▶ [Work task]
Copy exactly the lines of the material below that run from the one containing "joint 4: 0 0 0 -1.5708" through the one containing "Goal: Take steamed". Copy no other lines.

▶ [Raw data]
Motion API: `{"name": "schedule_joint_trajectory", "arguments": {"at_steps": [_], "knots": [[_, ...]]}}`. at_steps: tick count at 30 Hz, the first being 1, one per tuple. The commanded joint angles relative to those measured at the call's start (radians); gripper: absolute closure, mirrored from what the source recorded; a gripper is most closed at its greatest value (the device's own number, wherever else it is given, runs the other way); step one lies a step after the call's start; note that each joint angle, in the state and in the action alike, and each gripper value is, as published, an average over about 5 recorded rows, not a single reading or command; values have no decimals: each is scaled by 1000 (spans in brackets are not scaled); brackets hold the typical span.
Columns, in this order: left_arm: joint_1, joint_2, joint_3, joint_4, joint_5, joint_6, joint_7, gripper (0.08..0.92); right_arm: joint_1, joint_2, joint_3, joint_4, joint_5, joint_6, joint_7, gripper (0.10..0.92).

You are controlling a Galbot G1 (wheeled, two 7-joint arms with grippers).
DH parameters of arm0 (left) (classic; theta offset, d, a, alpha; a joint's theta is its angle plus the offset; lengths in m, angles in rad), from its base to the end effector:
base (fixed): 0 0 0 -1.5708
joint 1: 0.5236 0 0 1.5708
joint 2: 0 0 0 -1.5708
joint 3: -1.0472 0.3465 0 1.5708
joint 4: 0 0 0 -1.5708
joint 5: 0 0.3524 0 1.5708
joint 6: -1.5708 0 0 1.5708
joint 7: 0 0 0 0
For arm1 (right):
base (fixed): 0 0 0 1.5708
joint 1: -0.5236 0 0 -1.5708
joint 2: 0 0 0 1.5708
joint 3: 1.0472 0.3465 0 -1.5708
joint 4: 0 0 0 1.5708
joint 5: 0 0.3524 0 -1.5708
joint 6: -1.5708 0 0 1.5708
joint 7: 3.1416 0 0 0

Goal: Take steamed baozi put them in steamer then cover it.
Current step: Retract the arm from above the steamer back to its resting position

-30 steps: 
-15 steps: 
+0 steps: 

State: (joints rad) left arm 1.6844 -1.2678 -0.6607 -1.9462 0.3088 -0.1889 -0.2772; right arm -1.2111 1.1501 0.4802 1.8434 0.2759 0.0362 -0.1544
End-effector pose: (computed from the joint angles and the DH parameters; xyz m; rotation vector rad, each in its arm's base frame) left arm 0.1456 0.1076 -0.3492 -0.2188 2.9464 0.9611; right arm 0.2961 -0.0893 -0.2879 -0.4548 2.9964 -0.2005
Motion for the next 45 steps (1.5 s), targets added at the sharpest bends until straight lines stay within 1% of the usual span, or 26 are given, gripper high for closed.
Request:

▶ [Task output]
joint 4: 0 0 0 -1.5708
joint 5: 0 0.3524 0 1.5708
joint 6: -1.5708 0 0 1.5708
joint 7: 0 0 0 0
For arm1 (right):
base (fixed): 0 0 0 1.5708
joint 1: -0.5236 0 0 -1.5708
joint 2: 0 0 0 1.5708
joint 3: 1.0472 0.3465 0 -1.5708
joint 4: 0 0 0 1.5708
joint 5: 0 0.3524 0 -1.5708
joint 6: -1.5708 0 0 1.5708
joint 7: 3.1416 0 0 0

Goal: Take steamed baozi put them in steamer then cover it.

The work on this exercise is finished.